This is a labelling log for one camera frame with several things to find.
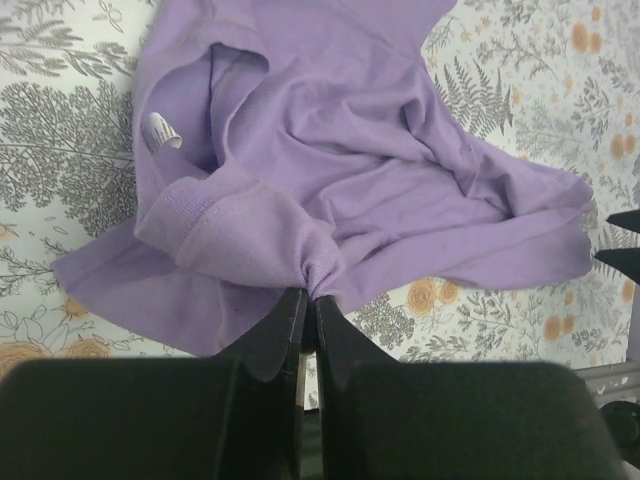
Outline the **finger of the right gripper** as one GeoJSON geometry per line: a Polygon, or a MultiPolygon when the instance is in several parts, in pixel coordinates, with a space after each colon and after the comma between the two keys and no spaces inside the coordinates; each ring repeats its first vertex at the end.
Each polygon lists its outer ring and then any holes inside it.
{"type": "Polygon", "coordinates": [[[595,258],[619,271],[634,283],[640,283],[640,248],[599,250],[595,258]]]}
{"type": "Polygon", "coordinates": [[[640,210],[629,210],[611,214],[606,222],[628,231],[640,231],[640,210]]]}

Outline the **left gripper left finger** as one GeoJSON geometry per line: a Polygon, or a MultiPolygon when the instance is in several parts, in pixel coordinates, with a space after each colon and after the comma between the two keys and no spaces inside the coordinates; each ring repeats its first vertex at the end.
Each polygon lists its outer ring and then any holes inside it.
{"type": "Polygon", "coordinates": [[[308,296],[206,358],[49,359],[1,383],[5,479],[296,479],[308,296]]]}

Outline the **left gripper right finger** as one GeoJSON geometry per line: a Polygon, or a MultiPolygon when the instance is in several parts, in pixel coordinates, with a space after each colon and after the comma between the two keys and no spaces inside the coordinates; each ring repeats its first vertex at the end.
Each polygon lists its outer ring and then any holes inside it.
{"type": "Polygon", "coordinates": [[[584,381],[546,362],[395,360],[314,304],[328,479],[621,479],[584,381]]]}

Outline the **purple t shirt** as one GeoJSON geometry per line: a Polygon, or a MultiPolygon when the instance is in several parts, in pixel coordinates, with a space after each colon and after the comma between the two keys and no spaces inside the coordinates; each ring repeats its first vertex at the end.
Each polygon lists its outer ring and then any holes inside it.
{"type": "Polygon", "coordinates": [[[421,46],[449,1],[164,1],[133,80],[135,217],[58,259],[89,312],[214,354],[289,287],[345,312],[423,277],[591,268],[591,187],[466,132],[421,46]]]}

* * *

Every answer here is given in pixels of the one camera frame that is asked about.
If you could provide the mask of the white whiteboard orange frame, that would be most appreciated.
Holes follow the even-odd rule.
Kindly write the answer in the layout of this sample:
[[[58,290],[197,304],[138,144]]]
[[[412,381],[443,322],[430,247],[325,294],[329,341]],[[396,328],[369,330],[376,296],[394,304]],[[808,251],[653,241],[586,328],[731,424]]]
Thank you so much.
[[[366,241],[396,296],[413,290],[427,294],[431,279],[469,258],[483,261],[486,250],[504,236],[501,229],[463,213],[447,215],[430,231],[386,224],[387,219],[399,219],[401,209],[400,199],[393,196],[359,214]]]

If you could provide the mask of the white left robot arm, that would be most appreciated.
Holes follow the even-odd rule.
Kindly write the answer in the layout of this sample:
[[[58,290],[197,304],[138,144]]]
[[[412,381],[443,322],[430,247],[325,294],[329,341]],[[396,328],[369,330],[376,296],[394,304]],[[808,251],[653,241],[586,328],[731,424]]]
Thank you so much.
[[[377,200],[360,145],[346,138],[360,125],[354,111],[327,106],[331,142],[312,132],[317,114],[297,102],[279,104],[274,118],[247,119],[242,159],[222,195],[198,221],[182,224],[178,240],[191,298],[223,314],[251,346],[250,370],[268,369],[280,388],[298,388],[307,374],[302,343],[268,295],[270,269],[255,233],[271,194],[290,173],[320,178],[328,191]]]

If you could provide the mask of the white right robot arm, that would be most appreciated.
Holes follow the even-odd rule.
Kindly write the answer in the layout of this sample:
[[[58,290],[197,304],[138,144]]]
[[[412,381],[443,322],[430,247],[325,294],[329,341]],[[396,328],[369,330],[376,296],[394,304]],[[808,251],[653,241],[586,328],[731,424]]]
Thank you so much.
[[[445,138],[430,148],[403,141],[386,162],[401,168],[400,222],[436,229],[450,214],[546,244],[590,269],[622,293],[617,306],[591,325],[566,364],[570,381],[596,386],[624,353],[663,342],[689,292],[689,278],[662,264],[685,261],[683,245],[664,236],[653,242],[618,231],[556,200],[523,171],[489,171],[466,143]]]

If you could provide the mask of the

* PROBLEM
Across all the records, find the lines containing the word "that" and reproduce each one.

* WRITTEN RESPONSE
Every answer here is given in pixels of the one camera frame that is asked about.
If you could provide the mask of the white whiteboard orange frame, that would be most appreciated.
If you could provide the mask of the white left robot arm, that would be most appreciated.
If you could provide the mask of the white right robot arm, that would be most appreciated.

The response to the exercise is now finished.